US Immigration and Customs Enforcement (Ice) confirmed a “removal flight” left Louisiana on Thursday bound for Nairobi. The charter plane believed to be carrying Somali, Ethiopian and Kenyan deportees made a refuelling stop in Sofia. Immigrant support activists believe the deportees were transferred to commercial planes in Nairobi for transfer to other countries.

 

There are mounting concerns that there could be a final deportation flight to Africa as late as Tuesday – the day before Biden takes office – as part of a systematic effort by Ice to move as many African asylum seekers as possible out of the country before the end of the zealously anti-immigrant Trump administration.

 

The last few months of 2020 saw a rise in deportations of African nationals, despite ongoing political and sectarian violence in Cameroon, the Democratic Republic of Congo and other countries to which deportees were returned.

 

US Ice officers 'used torture to make Africans sign own deportation orders'

Read more

Some of the deportees had open legal cases while others, according to their lawyers and immigrant advocacy groups, had not been given a fair hearing by immigration judges appointed by the justice department.

 

There were repeated allegations that detainees were forced, sometimes with beatings, into signing documents waiving their rights to further legal hearings. Many of the Cameroonians deported on earlier flights remain unaccounted for after their return.

 

Furthermore, Ice deportations have peaked during the coronavirus pandemic, requiring deportees to be packed together at close quarters.

 

According to the watchdog group Witness at the Border, Thursday’s deportation flight left from an airfield at Alexandria, Louisiana, which has a holding centre run by Ice.
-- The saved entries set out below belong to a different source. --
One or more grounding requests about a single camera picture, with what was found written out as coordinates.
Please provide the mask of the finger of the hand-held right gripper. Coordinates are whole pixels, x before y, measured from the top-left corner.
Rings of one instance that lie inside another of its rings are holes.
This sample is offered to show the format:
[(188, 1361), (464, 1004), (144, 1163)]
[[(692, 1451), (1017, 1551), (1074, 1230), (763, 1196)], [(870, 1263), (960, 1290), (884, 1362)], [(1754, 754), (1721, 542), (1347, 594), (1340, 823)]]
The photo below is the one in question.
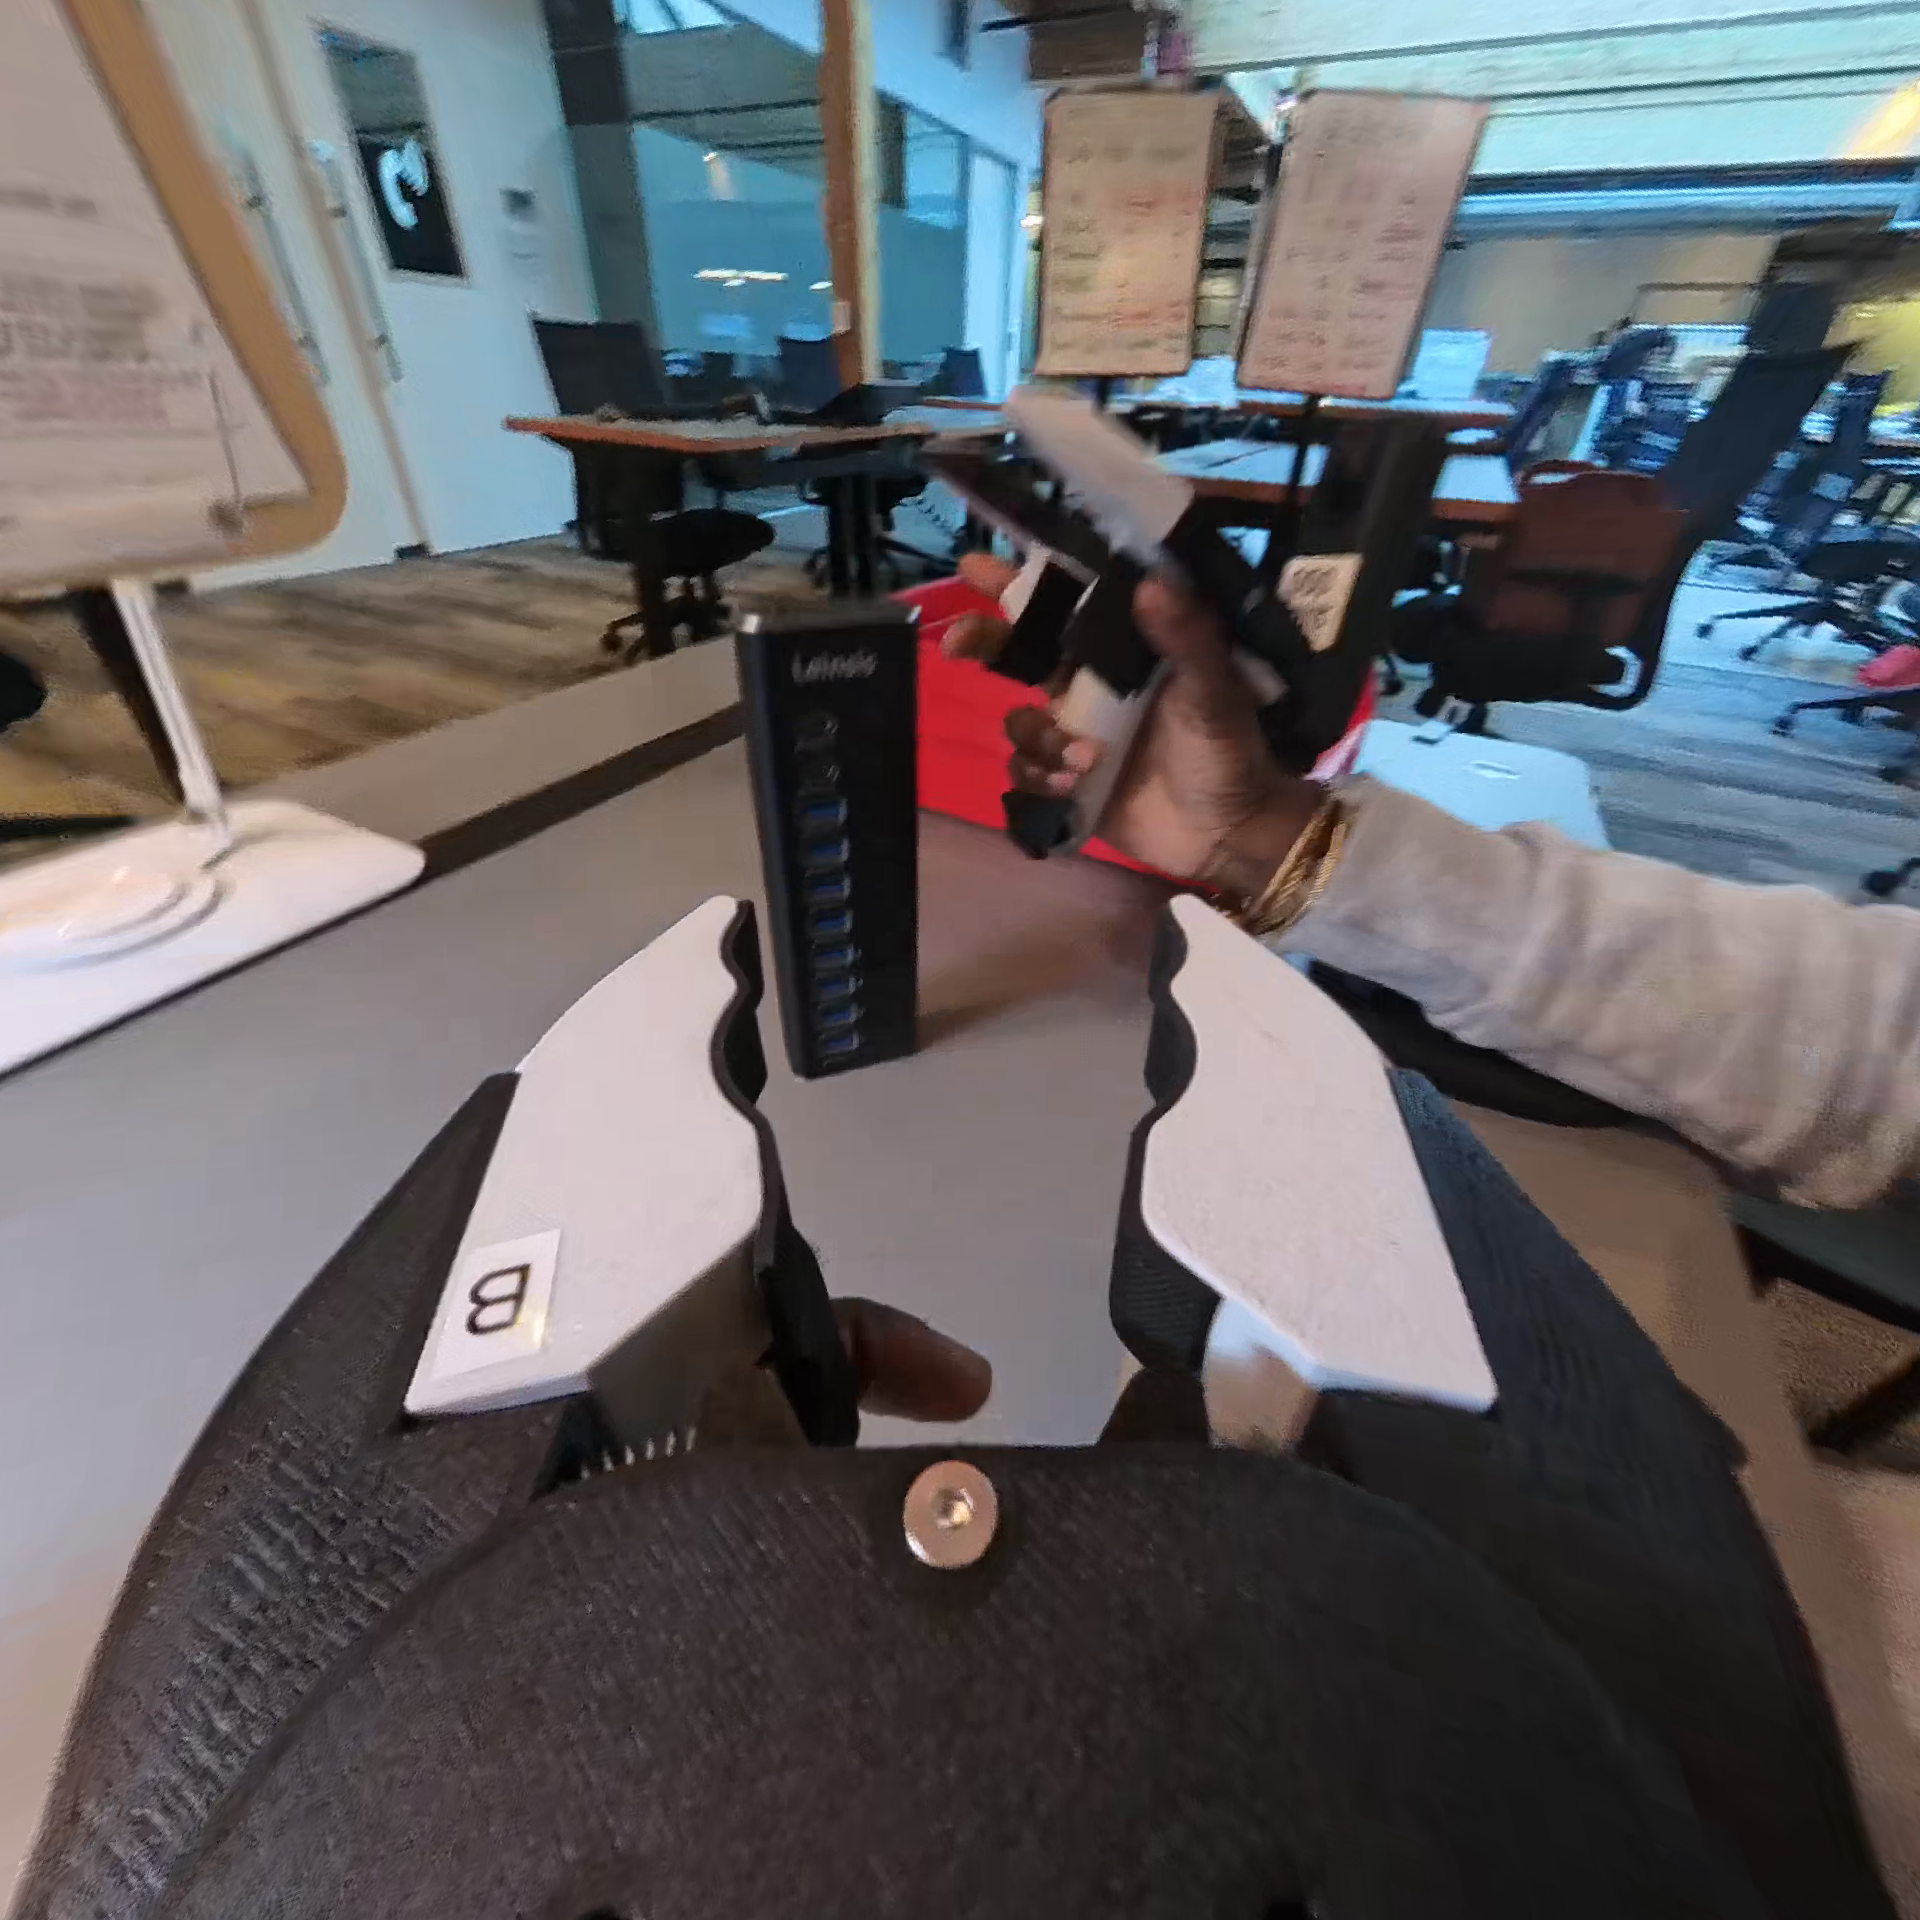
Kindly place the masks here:
[(1114, 551), (1145, 569), (1164, 564), (1193, 508), (1193, 480), (1166, 470), (1150, 447), (1081, 394), (1024, 384), (1008, 394), (1002, 411)]
[(1092, 521), (1069, 500), (1059, 482), (1021, 444), (929, 442), (922, 462), (933, 479), (958, 494), (969, 512), (1005, 535), (1020, 548), (1037, 548), (1062, 563), (1076, 578), (1094, 578), (1116, 564), (1150, 569), (1114, 551)]

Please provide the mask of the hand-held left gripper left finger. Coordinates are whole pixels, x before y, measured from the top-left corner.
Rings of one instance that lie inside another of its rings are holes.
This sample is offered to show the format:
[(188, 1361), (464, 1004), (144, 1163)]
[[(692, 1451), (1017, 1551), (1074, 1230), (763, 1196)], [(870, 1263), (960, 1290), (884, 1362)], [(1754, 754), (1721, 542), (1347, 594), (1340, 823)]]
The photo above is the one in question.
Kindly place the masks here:
[(409, 1420), (587, 1399), (616, 1449), (688, 1449), (709, 1395), (765, 1352), (760, 961), (753, 903), (713, 896), (518, 1062)]

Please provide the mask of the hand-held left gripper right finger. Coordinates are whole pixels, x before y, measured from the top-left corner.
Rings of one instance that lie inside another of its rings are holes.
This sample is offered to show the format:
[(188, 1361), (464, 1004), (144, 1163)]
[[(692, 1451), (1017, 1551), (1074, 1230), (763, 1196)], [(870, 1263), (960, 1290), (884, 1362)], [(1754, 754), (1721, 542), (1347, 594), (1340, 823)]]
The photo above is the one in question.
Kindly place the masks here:
[(1192, 896), (1160, 914), (1148, 996), (1108, 1291), (1137, 1364), (1192, 1382), (1225, 1449), (1293, 1451), (1333, 1395), (1491, 1412), (1494, 1369), (1378, 1047)]

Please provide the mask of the red plastic bin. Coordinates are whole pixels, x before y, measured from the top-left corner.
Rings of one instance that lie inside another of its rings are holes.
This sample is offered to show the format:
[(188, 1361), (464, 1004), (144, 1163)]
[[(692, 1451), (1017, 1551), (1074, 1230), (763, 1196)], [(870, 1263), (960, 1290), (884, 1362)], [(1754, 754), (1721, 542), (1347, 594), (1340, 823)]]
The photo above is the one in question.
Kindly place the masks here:
[(1048, 698), (994, 666), (950, 657), (947, 641), (973, 620), (1010, 623), (1005, 599), (1020, 596), (1021, 577), (1012, 563), (972, 556), (942, 580), (896, 593), (918, 615), (918, 804), (994, 830), (1004, 827), (1012, 750), (1004, 719)]

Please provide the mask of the tall black usb hub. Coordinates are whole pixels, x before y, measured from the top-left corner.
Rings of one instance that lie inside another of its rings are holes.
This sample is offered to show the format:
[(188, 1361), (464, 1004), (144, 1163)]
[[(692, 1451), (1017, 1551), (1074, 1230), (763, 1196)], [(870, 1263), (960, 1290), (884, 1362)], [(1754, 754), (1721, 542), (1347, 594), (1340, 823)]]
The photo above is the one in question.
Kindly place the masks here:
[(918, 610), (755, 615), (737, 680), (765, 947), (796, 1076), (918, 1050)]

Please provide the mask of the person's right hand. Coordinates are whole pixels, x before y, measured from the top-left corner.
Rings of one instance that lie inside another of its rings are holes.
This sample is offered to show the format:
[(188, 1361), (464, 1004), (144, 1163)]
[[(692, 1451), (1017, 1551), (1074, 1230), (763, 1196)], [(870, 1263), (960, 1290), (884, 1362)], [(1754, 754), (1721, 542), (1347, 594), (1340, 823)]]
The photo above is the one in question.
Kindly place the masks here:
[(1276, 929), (1306, 910), (1338, 855), (1328, 791), (1274, 761), (1229, 641), (1179, 575), (1139, 586), (1134, 627), (1164, 680), (1112, 784), (1101, 834), (1244, 923)]

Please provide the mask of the person's left hand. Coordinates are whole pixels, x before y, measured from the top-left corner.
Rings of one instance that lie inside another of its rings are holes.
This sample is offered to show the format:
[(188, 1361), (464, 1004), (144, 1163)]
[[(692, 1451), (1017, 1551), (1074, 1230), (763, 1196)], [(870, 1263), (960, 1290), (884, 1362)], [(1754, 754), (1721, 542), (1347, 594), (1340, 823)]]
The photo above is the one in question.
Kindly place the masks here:
[(965, 1424), (987, 1406), (992, 1364), (982, 1354), (888, 1304), (842, 1298), (832, 1312), (861, 1412)]

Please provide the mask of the whiteboard with coloured writing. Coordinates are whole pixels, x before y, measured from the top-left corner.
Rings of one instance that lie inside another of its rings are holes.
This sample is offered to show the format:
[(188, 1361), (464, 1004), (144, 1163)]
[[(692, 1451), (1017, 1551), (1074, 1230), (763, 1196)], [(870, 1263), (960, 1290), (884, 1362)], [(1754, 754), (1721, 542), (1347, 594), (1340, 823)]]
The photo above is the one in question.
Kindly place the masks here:
[(1217, 156), (1210, 87), (1048, 96), (1035, 377), (1189, 370)]

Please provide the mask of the wooden office desk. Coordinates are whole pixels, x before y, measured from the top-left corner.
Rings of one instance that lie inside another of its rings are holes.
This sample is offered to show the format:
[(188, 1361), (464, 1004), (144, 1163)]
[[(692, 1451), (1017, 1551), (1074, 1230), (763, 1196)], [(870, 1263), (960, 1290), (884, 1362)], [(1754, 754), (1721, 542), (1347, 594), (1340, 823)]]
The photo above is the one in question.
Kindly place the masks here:
[(650, 460), (733, 462), (765, 457), (779, 466), (814, 466), (832, 482), (828, 510), (828, 590), (873, 596), (880, 569), (880, 474), (913, 474), (925, 449), (990, 449), (1005, 442), (1002, 408), (940, 400), (902, 408), (858, 425), (726, 422), (506, 417), (513, 435), (565, 449), (622, 449)]

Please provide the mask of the whiteboard with black writing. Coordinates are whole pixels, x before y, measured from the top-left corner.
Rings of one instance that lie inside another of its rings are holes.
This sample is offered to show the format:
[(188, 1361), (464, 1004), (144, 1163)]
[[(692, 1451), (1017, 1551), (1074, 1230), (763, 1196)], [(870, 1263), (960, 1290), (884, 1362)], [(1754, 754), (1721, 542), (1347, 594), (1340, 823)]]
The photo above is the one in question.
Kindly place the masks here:
[(1493, 111), (1377, 87), (1298, 98), (1250, 256), (1241, 392), (1397, 395)]

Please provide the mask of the black office chair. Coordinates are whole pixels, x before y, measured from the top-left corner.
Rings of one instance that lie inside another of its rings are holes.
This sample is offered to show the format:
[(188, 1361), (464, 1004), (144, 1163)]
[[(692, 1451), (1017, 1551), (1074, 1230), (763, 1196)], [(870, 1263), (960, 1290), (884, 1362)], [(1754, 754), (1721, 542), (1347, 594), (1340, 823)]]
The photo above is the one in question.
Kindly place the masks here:
[[(602, 425), (668, 423), (676, 406), (638, 322), (533, 320), (548, 392), (561, 418)], [(690, 456), (670, 449), (565, 442), (571, 470), (576, 546), (632, 575), (633, 612), (602, 635), (622, 666), (670, 657), (680, 638), (712, 641), (730, 624), (720, 575), (756, 559), (777, 532), (730, 506), (720, 479), (706, 479), (712, 503), (688, 503)]]
[(1627, 682), (1619, 710), (1650, 695), (1659, 670), (1673, 596), (1697, 551), (1720, 538), (1771, 470), (1796, 444), (1817, 399), (1845, 367), (1850, 345), (1801, 352), (1746, 352), (1725, 377), (1710, 411), (1692, 423), (1669, 465), (1656, 475), (1664, 521), (1649, 580), (1627, 638)]

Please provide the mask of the brown office chair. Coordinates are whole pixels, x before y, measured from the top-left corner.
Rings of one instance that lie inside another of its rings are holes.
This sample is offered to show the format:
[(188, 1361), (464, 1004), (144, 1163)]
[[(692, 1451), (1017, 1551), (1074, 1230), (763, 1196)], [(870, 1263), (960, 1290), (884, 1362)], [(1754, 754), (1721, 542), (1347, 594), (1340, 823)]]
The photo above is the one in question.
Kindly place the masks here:
[(1530, 471), (1513, 520), (1460, 586), (1394, 612), (1394, 659), (1428, 672), (1412, 712), (1484, 734), (1502, 704), (1642, 706), (1706, 535), (1656, 474)]

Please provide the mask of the black phone sign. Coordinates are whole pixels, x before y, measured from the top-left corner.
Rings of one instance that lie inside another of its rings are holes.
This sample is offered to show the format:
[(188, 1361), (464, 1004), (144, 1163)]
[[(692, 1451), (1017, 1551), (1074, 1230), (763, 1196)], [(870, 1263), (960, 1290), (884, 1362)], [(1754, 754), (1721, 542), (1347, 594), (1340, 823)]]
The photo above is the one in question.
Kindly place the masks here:
[(416, 56), (330, 23), (316, 38), (388, 267), (414, 280), (467, 281)]

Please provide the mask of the wooden support post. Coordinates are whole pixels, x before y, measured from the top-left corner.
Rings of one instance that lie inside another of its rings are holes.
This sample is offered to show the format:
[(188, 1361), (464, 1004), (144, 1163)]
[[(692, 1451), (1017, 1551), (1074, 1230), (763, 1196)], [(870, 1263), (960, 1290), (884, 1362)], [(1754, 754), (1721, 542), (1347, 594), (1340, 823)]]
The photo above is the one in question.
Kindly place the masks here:
[(821, 3), (822, 232), (842, 388), (880, 377), (880, 103), (867, 3)]
That facility currently has 22 Covid positive cases among its inmates.

 

MW Hancock, a US activist providing support and advice to asylum seekers said detainees in the Alexandria facility were unable to warn their lawyers or family that they were about to be deported because there is no system there for them to pay for outside phone calls.

 

“My concern is that they don’t have commissary accounts at Alexandria. We are not getting calls from Alexandria,” Hancock said by email. “I am told attorneys can’t contact their clients at Alexandria. No visitors allowed at Alexandria. Very strange and unacceptable to me.”

 

According to one source there were 50 Somalis, two Ethiopians and a Kenyan being held at the Alexandria Ice centre before Thursday’s flight.

 

On Thursday night, two buses were pictured alongside the plane, chartered from Omni Air International, which has supplied planes for previous Ice deportation flights. Witness at the Border reported that people in chains were seen boarding.

 

The plane flew to the Bulgarian capital overnight, and then on to Kenya, landing in Nairobi just after 8am.

 

“With each deportation to Africa, Ice and Omni take more steps to hide their flights. This time it was under the cover of night,” Tom Cartwright, who tracks flights for Witness at the Border, said. “The other steps Ie and Omni have taken to make these flights as opaque as possible is that they now do not file a public flight plan, not even in the US. They mask the flight number and plane number from public view. All to hide their shame.”

 

Omni Air International did not reply to a request for comment.

 

Lawyers and advocacy groups have said there were signs that a final deportation flight to Africa, could be in preparation for the last full day of the Trump presidency, on Tuesday. However, they said Ice was increasingly careful to disguise its moves ahead of flights to avoid legal efforts to stop them, so it remained uncertainty whether this final flight would go ahead.

 

According to statistics compiled by Witness at the Border, Ice conducted 1,008 deportation flights in 2020, to at least 31 countries in Latin America, the Caribbeanand Africa.